5 of 235 comments (clear)

  1. Re:interesting by zzottt · · Score: 5, Informative

    Will it help slow down our oil consumption? and deforestation? and air/water pollution? No? There is your answer.

  2. Sounds like a great plan. by Wycliffe · · Score: 5, Insightful

    Let's store the next 30 years worth of excess carbon dioxide in huge underground chambers
    so that instead of gradual climate change that the environment can adjust to and compensate
    for we instead have a massive catastrophic climate change when one of those chambers
    springs a leak.

  3. Right by TheSpoom · · Score: 5, Insightful
    --
    It's better to vote for what you want and not get it than to vote for what you don't want and get it.
    - E. Debs
  4. Re:interesting by s.petry · · Score: 5, Interesting

    As a few others already pointed out, there is to be no clamor. The problem of pump and dump does not change because of this, and the potential for more extreme problems grow.

    Let me give an example to clarify. Landfills were seen as a great savior. Bury the trash, especially in colder climates and build ski resorts on top of the fills. Michigan did this. The first year was cool, a new village sprouted up around the fill and ski fans flocked in. Then the seepage contaminated the water supply of not just the small village, but water supplies for hundreds of thousands of suburbanites and it all closed down. Nobody wanted to ski in turd smelling snow, let alone live near it or drink the water from the areas around it.

    The better solution would have been to extend and grow recycling operations, limit massive dumping by large companies to paid officials to look the other way, and help society be more aware of their impact. You know, kind of like we started to do in the early 70s and forgot about due to massive add campaigns and cheap toys.

    What will pumping CO2 into the ground get us? Temporary reprieve from increasing CO2 levels (with thinning green areas to process that back in to Oxygen)? What happens if the well leaks? Massive deaths from O2 starvation?

    Now if they could remove the O2 and put that back in the air and dump the remaining Carbon down the tubes, well in a few million years we'd have lots of diamonds. They won't or can't, so there is no use in investing lots of time and effort into this type of project.

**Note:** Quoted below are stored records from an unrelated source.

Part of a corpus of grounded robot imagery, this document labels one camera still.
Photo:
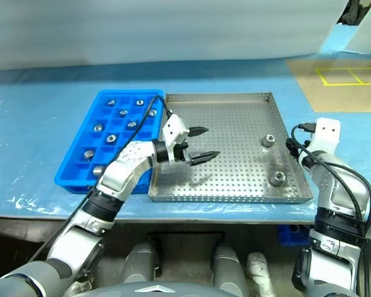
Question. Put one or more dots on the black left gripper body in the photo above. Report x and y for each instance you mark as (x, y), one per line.
(184, 153)

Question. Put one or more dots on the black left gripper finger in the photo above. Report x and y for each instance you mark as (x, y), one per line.
(204, 157)
(198, 132)

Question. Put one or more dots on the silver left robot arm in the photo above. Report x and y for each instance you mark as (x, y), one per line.
(123, 173)

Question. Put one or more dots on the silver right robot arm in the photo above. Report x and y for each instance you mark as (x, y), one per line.
(330, 185)

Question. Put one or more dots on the blue compartment tray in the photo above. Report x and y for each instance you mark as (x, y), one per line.
(71, 176)

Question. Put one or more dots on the perforated metal tray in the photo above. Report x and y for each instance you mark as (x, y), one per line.
(228, 148)

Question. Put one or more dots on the metal nut upper right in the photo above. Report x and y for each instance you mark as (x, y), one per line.
(268, 140)

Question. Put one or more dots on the metal nut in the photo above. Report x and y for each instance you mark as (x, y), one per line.
(277, 178)
(268, 140)

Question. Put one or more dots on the metal nut lower right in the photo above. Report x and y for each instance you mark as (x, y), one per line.
(277, 178)

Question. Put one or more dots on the grey rounded shape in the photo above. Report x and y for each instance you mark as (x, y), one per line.
(228, 266)
(140, 263)

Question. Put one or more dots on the blue crate under table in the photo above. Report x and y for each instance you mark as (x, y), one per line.
(286, 235)

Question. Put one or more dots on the brown cardboard mat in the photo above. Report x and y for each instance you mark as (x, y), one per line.
(306, 92)

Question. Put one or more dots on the large white backdrop board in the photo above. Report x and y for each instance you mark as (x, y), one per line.
(142, 31)

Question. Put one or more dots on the white rounded shape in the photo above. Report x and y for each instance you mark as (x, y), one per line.
(259, 272)

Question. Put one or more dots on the grey robot torso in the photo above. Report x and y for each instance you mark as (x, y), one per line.
(157, 290)

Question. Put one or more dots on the yellow tape grid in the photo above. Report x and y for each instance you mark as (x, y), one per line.
(346, 83)

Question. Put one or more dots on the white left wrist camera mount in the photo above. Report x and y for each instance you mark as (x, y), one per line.
(174, 127)

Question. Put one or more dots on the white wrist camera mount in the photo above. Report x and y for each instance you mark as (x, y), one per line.
(327, 133)
(174, 127)

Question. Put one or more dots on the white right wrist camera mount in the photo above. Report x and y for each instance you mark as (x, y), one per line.
(327, 133)

    Society needs to stop accepting bandaid fixes to problems that people are creating in order to make massive profits from society. The people making profits should be re-investing that into making society at least remain stable instead of constantly shitting in the wells.

    --

    -The wise argue that there are few absolutes, the fool argues that there are no probabilities.

  5. Re:interesting by danbert8 · · Score: 5, Informative

    I listened to the NPR piece by Diane Rehm and it is SOOOO horribly biased. She only asks the one not very official spokesperson for fracking loaded questions and then cuts him off and lets the director of GasLand (and sequel) pretty much give a sales pitch on his movie. I'm not saying there aren't environmental consequences from fracking, but when the director of the documentary is saying the EPA, USGS, and other government studies showing the fracking isn't to blame can't be believed, then who DO you believe?

    http://www.iogcc.state.ok.us/Websites/iogcc/Images/2009StateRegulatoryStatementsonHydraulic%20Fracturing.pdf
    http://www.usgs.gov/newsroom/article.asp?ID=3489

    Now I'm not saying oil and gas extraction can't pollute the water supply. It can and frequently does. But even if there is contamination around fracking sites, it isn't due to the fracking itself, but poor environmental controls in the supporting operation. The key here is not to fight fracking, but to fight to keep all the processes associated with well drilling within the rules of existing environmental regulations.

    Blaming fracking for well contamination is equivalent to blaming GM because your gas tank leaks. (Obligatory Slashdot car analogy)

    --
    Yes it's an anecdote! Were you expecting original research in a Slashdot comment?